Remplaçons harmonisation par uniformisation. Sommes-nous dans la même mesure séduits par l’uniformisation des programmes et des horaires scolaires, par celle des tenues des élèves, de la fiscalité, des allocations ou des loyers? Certainement pas, car nous voyons dans l’uniformisation la perte de liberté que nous ne percevons pas derrière l’harmonisation.
L’uniformisation supprime le processus de découverte qu’est la concurrence; n’étant jamais connue d’avance, la meilleure solution ne peut émerger que de la confrontation des pratiques.
L’harmonie ne se décrète pas; elle naît naturellement de l’échange entre les individus et évolue sans cesse avec eux.
Le processus d’uniformisation est une opportunité pour ceux qui rêvent d’organiser notre mode de vie selon leurs désirs ou intérêts.
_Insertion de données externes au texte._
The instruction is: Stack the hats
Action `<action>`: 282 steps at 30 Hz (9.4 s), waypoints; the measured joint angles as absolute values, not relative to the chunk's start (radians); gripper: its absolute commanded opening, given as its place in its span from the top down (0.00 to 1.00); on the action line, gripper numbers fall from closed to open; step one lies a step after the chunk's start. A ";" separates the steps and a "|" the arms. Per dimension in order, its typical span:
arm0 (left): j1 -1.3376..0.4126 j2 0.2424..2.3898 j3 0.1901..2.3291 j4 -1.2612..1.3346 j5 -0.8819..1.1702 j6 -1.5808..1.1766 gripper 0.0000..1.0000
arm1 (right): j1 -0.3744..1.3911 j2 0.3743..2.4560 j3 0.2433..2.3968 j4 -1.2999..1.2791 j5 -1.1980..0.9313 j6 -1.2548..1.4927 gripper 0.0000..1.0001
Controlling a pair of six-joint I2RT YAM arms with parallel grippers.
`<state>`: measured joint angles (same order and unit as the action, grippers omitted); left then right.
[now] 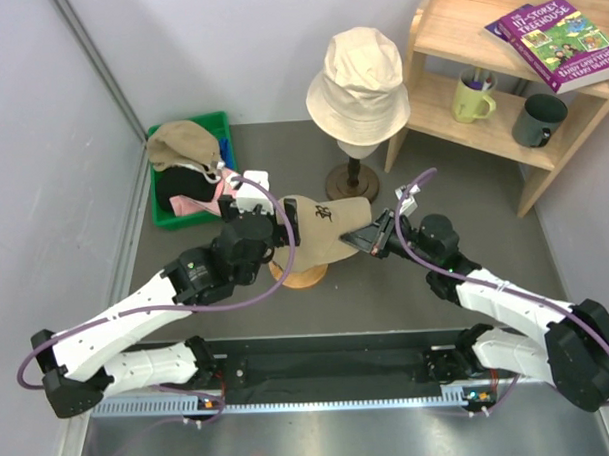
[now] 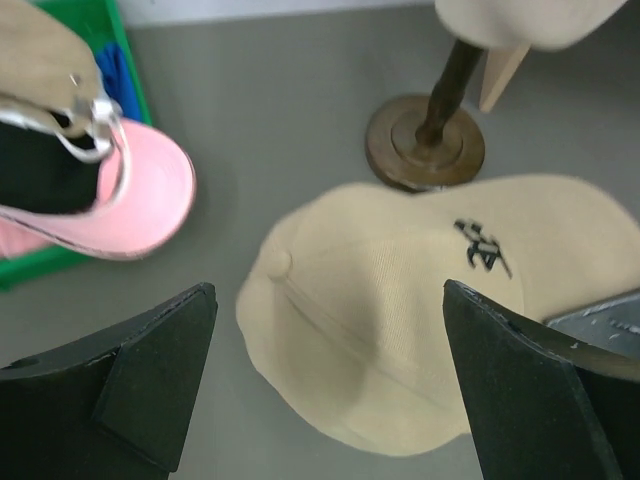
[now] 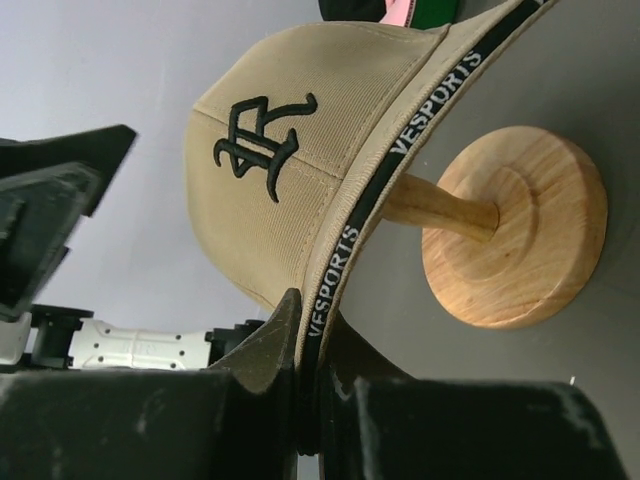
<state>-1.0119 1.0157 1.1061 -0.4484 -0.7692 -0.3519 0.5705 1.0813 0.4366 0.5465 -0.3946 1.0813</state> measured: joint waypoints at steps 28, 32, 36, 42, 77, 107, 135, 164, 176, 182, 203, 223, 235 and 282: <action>-0.982 0.978 0.963 -0.415 -0.714 -0.549 0.01 | 0.436 0.804 0.422 0.096 -0.217 0.817 0.06; -0.982 0.952 1.021 -0.416 -0.722 -0.517 0.01 | 0.434 0.765 0.450 0.034 -0.147 0.778 0.06; -0.978 0.938 1.082 -0.414 -0.744 -0.464 0.01 | 0.434 0.757 0.487 0.011 -0.100 0.752 0.07; -0.749 1.093 1.311 -0.453 -0.647 -0.361 0.01 | 0.434 0.767 0.508 0.000 -0.062 0.732 0.07; 0.029 1.949 1.642 -0.293 -0.434 -0.418 0.04 | 0.345 1.205 0.855 0.042 -0.153 0.630 0.08; 0.052 1.696 1.655 -0.141 -0.276 -0.318 1.00 | 0.329 1.298 0.999 0.076 -0.214 0.588 0.09; 0.056 1.559 1.346 -0.308 0.110 -0.159 0.37 | 0.329 1.108 0.848 0.074 -0.264 0.599 0.11; 0.057 1.667 1.517 -0.324 -0.061 -0.268 0.63 | 0.329 1.140 0.845 0.079 -0.298 0.603 0.11; 0.057 1.664 1.518 -0.326 -0.078 -0.267 1.00 | 0.329 1.147 0.845 0.081 -0.302 0.611 0.12; 0.057 1.652 1.575 -0.366 -0.096 -0.263 1.00 | 0.329 1.147 0.845 0.081 -0.302 0.612 0.12; 0.057 1.506 1.741 -0.344 -0.056 -0.259 1.00 | 0.330 1.130 0.855 0.068 -0.295 0.611 0.12; 0.044 1.214 1.737 -0.082 0.622 -0.564 1.00 | 0.332 1.012 0.953 0.302 -0.410 1.035 0.11; -0.154 1.214 1.737 -0.086 0.719 -0.640 1.00 | 0.375 0.985 0.830 0.428 -0.423 1.246 0.11; -0.350 1.166 1.793 -0.665 0.406 -0.252 0.01 | 0.521 1.063 0.688 0.886 -0.395 1.409 1.00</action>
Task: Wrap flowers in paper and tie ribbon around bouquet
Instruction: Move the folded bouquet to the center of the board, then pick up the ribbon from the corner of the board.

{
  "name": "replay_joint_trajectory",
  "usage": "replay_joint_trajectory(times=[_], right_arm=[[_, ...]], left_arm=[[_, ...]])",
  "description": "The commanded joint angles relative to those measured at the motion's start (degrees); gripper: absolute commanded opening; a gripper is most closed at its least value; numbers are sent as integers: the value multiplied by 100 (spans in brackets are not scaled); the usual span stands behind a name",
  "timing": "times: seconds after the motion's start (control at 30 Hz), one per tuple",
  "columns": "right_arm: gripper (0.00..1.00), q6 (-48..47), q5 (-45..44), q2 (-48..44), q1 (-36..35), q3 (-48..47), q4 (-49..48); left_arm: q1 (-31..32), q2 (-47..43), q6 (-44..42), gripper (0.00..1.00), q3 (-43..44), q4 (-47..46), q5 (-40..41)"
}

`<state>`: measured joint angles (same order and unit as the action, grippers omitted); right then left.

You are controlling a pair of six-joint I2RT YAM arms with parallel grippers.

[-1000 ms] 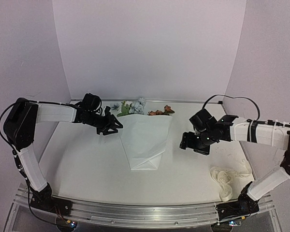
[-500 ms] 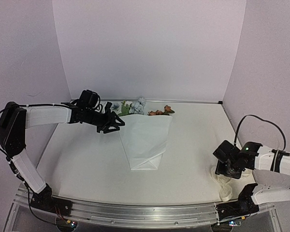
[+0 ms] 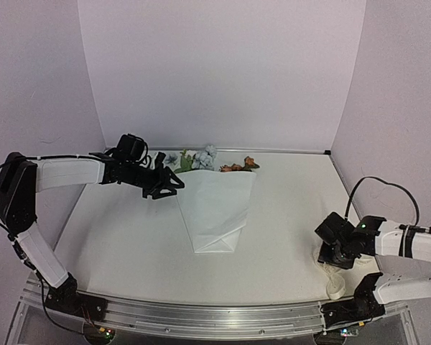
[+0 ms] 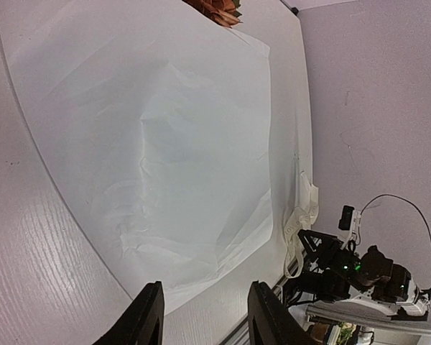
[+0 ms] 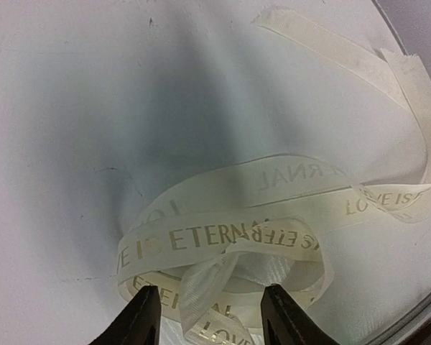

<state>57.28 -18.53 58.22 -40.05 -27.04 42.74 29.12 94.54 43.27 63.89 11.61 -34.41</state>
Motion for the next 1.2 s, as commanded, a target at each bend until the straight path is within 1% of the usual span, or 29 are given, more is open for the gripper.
replay_joint_trajectory(times=[0.0,0.1,0.2,0.27,0.4,0.43,0.63,0.8,0.97,1.1,1.17], right_arm=[[46,90,149,192,57,87,-280],[41,178,181,269,73,209,-455],[31,260,147,264,85,329,-573],[23,274,90,205,85,380,-592],[3,84,152,71,86,281,-577],[1,3,212,51,86,151,-444],[0,-843,892,-126,39,-1111,608],[0,-1498,1617,-254,-98,-2093,1143],[0,-1829,2679,8,-257,-3087,1200],[0,-2353,3680,580,-614,-4055,1151],[0,-2645,3957,854,-897,-4455,1096]], left_arm=[[17,-255,-137,42,-44,91,-71],[17,-278,-146,42,-40,116,-62],[19,-297,-135,42,-47,113,-65],[19,-318,-126,42,-59,113,-78],[24,-447,-125,41,-114,40,-115],[24,-499,-138,41,-133,21,-119],[23,-793,-411,42,-132,171,-116],[26,-999,-626,42,-143,174,-616],[105,-1370,-1048,43,-217,257,-795],[269,-1769,-940,46,-625,-263,-788],[408,-1944,-870,48,-854,-579,-754]])
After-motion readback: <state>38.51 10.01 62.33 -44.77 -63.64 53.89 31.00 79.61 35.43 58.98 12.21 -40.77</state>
Plutôt que de s’en prendre à leur incapacité de persuasion, les constructivistes de tout bord font appel à la loi, donc à la contrainte publique, et à l’usage insidieux de mots pour faire admettre leurs idées.
Les libertés individuelles sont d’autant plus en danger que l’uniformisation est poursuivie par les partis de gauche et de droite; ceci pour des raisons cependant fortement différentes.
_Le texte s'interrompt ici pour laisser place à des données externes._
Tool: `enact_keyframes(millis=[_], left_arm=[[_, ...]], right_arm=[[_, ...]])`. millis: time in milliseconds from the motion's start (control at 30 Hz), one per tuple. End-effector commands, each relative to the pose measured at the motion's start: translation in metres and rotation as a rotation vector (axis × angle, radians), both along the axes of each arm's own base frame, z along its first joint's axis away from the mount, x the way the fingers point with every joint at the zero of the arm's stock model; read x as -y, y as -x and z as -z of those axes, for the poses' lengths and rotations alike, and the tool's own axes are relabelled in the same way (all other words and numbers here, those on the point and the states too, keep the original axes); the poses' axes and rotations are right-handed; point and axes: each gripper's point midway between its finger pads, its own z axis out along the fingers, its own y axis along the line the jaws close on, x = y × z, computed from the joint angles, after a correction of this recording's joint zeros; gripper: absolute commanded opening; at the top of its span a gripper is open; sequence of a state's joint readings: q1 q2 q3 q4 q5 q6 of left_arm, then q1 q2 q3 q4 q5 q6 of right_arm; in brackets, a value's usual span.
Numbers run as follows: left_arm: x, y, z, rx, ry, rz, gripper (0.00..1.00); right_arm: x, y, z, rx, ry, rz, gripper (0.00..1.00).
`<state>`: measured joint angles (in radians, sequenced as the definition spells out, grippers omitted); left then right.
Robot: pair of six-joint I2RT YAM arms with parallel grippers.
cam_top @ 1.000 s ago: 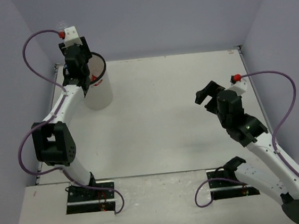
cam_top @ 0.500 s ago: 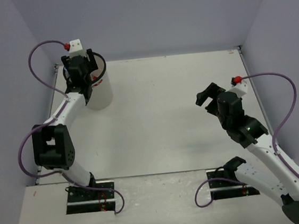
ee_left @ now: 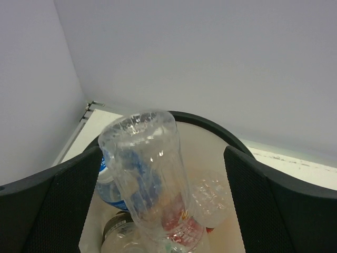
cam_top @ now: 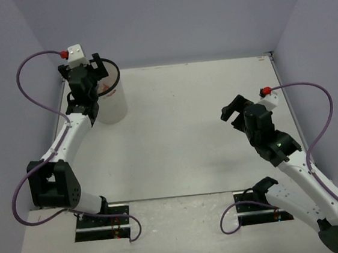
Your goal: Put the plastic bottles in the bin
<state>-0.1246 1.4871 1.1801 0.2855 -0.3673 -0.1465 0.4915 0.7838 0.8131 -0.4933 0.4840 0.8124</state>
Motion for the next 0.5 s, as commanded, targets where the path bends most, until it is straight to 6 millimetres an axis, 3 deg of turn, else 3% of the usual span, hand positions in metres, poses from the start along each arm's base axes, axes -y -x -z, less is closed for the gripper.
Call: enact_keyframes(millis=[0,300,367,467], left_arm=[[0.003,0.018,-0.056,0.109,0.052,0.037,1.00],[0.030,0.048,-0.094,0.102,0.142,0.190,1.00],[0.032,0.057,-0.097,0.098,0.162,0.202,1.00],[0.030,0.073,-0.082,0.027,0.205,0.185,1.00]], right_arm=[[0.001,-0.003,-0.003,0.007,-0.017,0.024,0.99],[0.004,-0.002,-0.003,0.010,-0.008,0.034,0.99],[0.006,-0.002,-0.001,0.010,-0.004,0.040,0.99],[0.007,-0.002,0.001,0.007,0.001,0.043,0.99]])
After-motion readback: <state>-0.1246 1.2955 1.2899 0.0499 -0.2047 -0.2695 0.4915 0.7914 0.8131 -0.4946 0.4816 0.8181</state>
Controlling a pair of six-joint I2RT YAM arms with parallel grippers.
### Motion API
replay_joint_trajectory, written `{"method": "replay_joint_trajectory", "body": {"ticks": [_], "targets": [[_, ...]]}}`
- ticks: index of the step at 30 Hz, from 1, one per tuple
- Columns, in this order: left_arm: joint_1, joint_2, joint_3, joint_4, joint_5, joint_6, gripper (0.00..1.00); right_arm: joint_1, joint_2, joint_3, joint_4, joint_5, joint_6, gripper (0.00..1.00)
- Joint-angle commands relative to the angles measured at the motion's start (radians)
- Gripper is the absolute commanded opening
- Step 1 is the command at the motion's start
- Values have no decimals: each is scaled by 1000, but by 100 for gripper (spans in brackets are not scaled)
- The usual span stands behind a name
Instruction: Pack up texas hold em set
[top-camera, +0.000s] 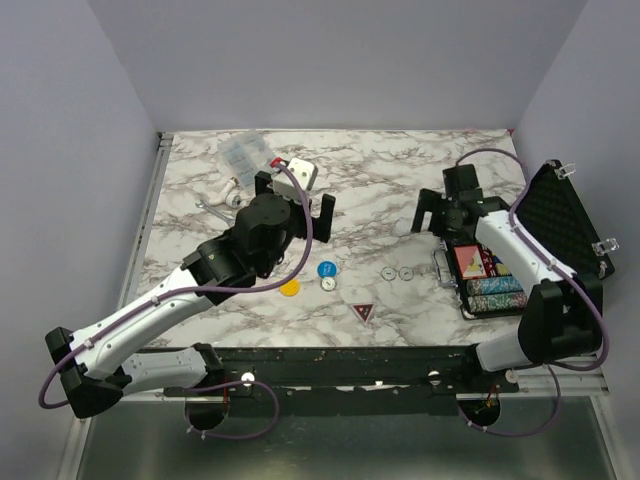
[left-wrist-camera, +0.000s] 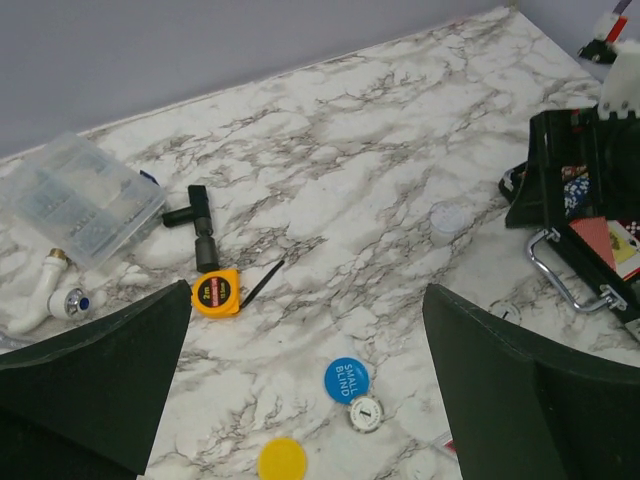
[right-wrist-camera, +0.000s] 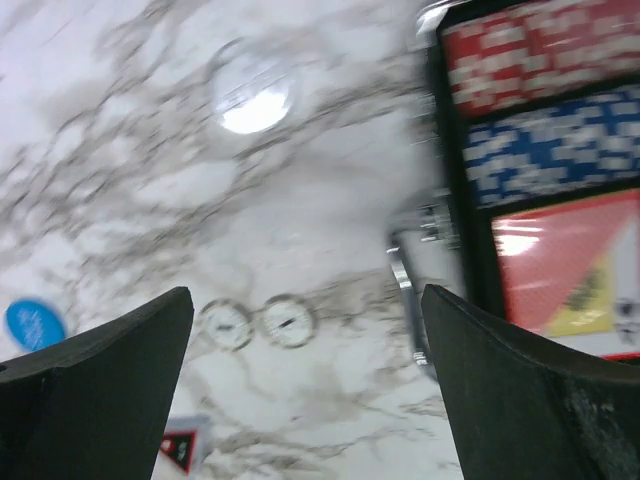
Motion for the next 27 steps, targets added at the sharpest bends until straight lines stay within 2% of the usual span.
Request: {"method": "replay_joint_trajectory", "body": {"ticks": [1,7,11,14,18,23,27], "targets": [[113,48,60,-81,170,-136,98,160,-14,-60,46,-169,57,98],[235,99,89,-120,257,-194,99,430,14,-159,106,-189,104,100],[257,94,83,-113,243,-188,98,543,39,-186,89,-138,185,100],[257,90,82,-112,237,-180,98,603,36,-203,102,-104,239,100],[258,87,79,-107,238,-176,98,666,62,-208,127,-115,177,100],[258,83,81,-110,242,-174,99,683,70,-236,139,-90,179,100],[258,86,90,-118,255,-175,98,698,67,-237,117,-2,196,100]]}}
Tandis que les premiers y voient un moyen de réaliser une hypothétique justice sociale et de construire une société selon leurs plans égalitaristes, les seconds, emmenés par certaines théories économiques, se prennent à rêver d’individus formatés selon leurs besoins, et de conditions adéquates pour ce qu’ils imaginent être une compétition économique internationale, alors qu’il s’agit d’échanges volontaires et pacifiques.
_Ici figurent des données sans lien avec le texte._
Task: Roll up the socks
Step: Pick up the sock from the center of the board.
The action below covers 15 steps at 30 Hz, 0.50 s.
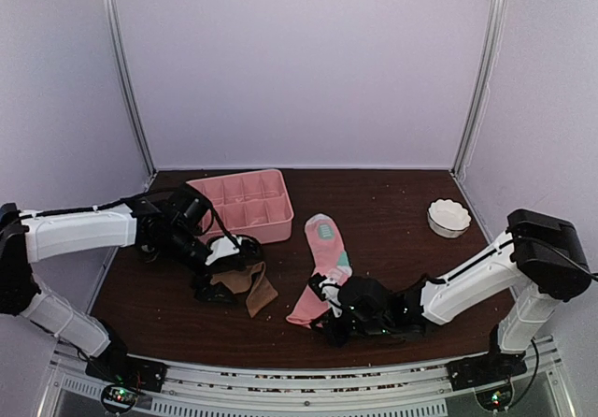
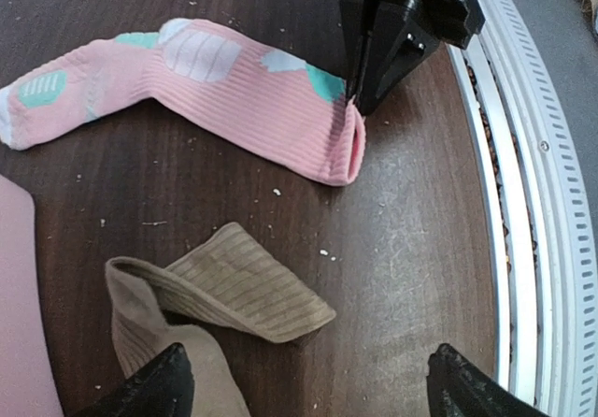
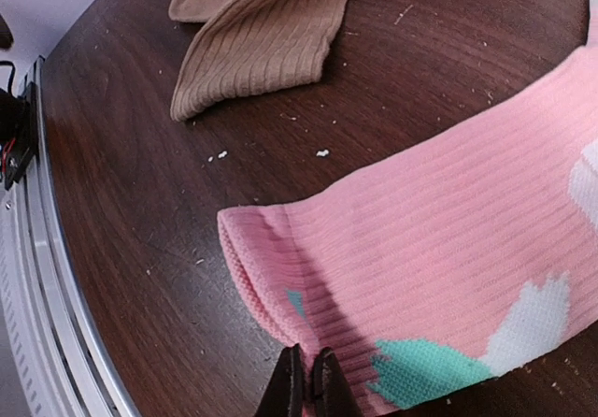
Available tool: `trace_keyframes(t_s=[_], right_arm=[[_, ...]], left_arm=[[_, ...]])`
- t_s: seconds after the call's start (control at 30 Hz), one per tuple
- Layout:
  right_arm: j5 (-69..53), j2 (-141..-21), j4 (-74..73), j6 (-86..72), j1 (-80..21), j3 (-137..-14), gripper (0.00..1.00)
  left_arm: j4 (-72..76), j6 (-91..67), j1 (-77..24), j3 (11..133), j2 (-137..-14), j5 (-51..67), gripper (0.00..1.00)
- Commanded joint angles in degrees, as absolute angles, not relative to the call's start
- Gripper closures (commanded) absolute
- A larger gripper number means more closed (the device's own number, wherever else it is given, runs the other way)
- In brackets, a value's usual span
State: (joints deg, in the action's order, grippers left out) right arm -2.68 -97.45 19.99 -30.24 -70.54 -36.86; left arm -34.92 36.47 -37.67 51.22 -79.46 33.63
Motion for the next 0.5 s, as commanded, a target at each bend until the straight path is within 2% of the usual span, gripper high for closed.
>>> trace_keyframes(t_s=[0.0,0.13,0.47], right_arm=[[-3.89,-99.64,26.02,-39.95,-70.84,-35.5,1.0],[-3.54,-100.28,29.04,-42.96,-70.8,-33.3,1.0],[-3.22,-100.25,28.1,-44.67,-70.72,-31.9,1.0]], left_arm=[[-30.64,35.24,-41.47,54.66,-84.65,31.82,0.15],[-29.63,36.08,-45.13,56.83,-89.02,31.99,0.26],[-25.93,36.21,-52.0,60.58,-96.21,32.56,0.32]])
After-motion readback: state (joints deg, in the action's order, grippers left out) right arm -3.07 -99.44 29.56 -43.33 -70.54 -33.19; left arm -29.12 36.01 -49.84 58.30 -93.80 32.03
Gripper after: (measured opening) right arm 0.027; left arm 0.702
De plus, la droite, piégée par son acceptation tacite de la croissance ininterrompue de l’Etat providence, se voit obligée de défendre l’uniformisation pour tenter d’en limiter les coûts.
Or, les libertés individuelles ne peuvent être sacrifiées ni sur l’autel de l’idéologie, ni sur l’autel de l’efficience économique.
Le système fédéraliste est la cible privilégiée des tenants de l’uniformisation. Pour la gauche il a le tort de laisser subsister la différence — l’Etat providence n’est, heureusement, pas autant développé dans tous les cantons — et de permettre la concurrence. Pour la droite, il est une entrave à la réussite économique des entreprises de notre pays.
Pourtant les décisions prises au niveau le plus proche des individus sont toujours les plus adaptées. Elles répondent à un besoin effectif que les contribuables sont prêts à payer. Même si les désirs de tous les habitants peuvent parfois être identiques, nous ne pouvons pas prétendre qu’il existe une unique solution qui serait la meilleure pour tous.
Le fédéralisme convient à ceux qui attendent de la démocratie qu’elle protège les minorités; nullement à ceux qui considèrent que la majorité a toujours raison.
Comment la plupart des politiciens, en «harmonisant», peuvent-ils prétendre détenir la vérité de ce qui est bon pour les autres? Ils devraient faire preuve de plus d’humilité et admettre leur ignorance. En se souvenant que l’harmonie existe d’abord dans la différence, et donc dans le respect des choix et des préférences de chacun.